Filmgoers today mainly remember Jackie Coogan for two roles: 1921's The Kid with Charlie Chaplin and 1964's Uncle Fester on The Addams Family television series. Coogan, however, made many movies as a child and even more as an adult character actor. Until its rediscovery some years back, one of his earliest and best silent files was long feared lost. Coogan was barely eight when Oliver Twist was released, a bit young for the part that is usually played by boys of nine or ten, but his small size makes his character even more lovable. Lon Chaney's makeup as Fagin is somewhat overwhelming and he has so few close-ups (most of those seem reserved for his young co-star!) that although he looks the part, his performance does not have quite the same impact as later Fagins of the sound era. However, George Siegmann is truly frightening as the vicious Bill Sykes and Gladys Brockwell creates a vivid impression as the terrified Nancy. The film was adapted and directed in workman-like style by Glasgow- born Frank Lloyd.
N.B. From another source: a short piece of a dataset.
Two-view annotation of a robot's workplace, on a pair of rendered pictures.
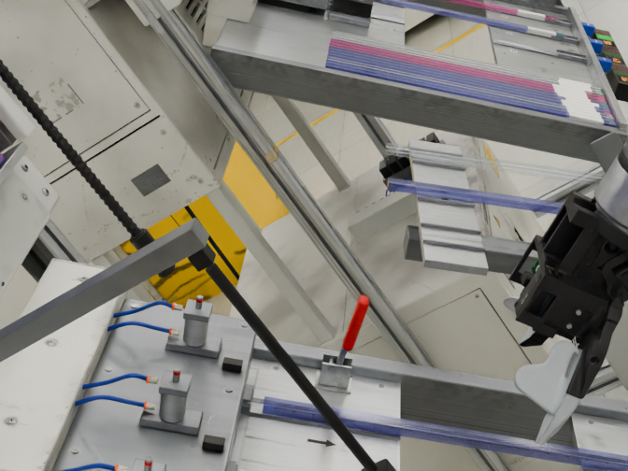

This thrifty but thoroughly respectable version of the Charles Dickens classic was independently produced by Sol Lesser, who went on to make a dozen Tarzan pictures. Like many other silent features, Oliver Twist was preserved not in Hollywood but in Czechoslovakia, where it was finally located in the late 1970s. Blackhawk Films then restored the film with the help of Lesser and Coogan, who reconstructed its missing intertitles. This Oliver is well worth seeing, not only for comparison purposes with the later British classics by David Lean, Carol Reed, and Clive Donner, but also for the wonderfully appealing work of Jackie Coogan, whose brimming eyes would melt the heart of ANY curmudgeon in frozen storage.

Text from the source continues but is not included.